[ABOUT THIS TASK] Restate the whole of the data verbatim, omitting nothing.

[INFORMATION PROVIDED]
-------------------------

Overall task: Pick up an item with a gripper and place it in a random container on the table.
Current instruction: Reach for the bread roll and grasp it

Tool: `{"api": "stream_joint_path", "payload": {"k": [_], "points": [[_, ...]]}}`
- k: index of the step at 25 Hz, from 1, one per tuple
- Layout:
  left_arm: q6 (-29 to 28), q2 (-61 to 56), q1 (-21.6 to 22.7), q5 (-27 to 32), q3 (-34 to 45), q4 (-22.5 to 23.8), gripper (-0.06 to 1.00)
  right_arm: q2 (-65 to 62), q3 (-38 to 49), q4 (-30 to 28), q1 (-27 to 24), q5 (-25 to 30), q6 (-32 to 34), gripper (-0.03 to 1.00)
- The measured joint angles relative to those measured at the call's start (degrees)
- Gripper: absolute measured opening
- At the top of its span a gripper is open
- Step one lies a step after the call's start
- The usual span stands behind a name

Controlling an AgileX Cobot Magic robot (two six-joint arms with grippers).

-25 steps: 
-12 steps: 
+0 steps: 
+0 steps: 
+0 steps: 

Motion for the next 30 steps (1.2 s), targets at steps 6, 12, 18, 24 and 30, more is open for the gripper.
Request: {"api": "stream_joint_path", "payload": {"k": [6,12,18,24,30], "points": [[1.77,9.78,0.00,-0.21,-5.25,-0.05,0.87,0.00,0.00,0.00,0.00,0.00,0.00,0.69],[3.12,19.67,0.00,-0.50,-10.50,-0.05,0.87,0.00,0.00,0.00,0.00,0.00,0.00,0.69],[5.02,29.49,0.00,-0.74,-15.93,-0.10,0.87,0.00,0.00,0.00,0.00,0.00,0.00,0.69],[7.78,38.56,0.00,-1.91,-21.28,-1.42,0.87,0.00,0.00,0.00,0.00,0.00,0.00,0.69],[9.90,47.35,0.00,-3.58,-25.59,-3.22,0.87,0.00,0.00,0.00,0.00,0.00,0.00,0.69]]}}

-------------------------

[EXERCISE SOLUTION]
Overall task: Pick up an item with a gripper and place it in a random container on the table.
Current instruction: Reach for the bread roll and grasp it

Tool: `{"api": "stream_joint_path", "payload": {"k": [_], "points": [[_, ...]]}}`
- k: index of the step at 25 Hz, from 1, one per tuple
- Layout:
  left_arm: q6 (-29 to 28), q2 (-61 to 56), q1 (-21.6 to 22.7), q5 (-27 to 32), q3 (-34 to 45), q4 (-22.5 to 23.8), gripper (-0.06 to 1.00)
  right_arm: q2 (-65 to 62), q3 (-38 to 49), q4 (-30 to 28), q1 (-27 to 24), q5 (-25 to 30), q6 (-32 to 34), gripper (-0.03 to 1.00)
- The measured joint angles relative to those measured at the call's start (degrees)
- Gripper: absolute measured opening
- At the top of its span a gripper is open
- Step one lies a step after the call's start
- The usual span stands behind a name

Controlling an AgileX Cobot Magic robot (two six-joint arms with grippers).

-25 steps: 
-12 steps: 
+0 steps: 
+0 steps: 
+0 steps: 

Motion for the next 30 steps (1.2 s), targets at steps 6, 12, 18, 24 and 30, more is open for the gripper.
Request: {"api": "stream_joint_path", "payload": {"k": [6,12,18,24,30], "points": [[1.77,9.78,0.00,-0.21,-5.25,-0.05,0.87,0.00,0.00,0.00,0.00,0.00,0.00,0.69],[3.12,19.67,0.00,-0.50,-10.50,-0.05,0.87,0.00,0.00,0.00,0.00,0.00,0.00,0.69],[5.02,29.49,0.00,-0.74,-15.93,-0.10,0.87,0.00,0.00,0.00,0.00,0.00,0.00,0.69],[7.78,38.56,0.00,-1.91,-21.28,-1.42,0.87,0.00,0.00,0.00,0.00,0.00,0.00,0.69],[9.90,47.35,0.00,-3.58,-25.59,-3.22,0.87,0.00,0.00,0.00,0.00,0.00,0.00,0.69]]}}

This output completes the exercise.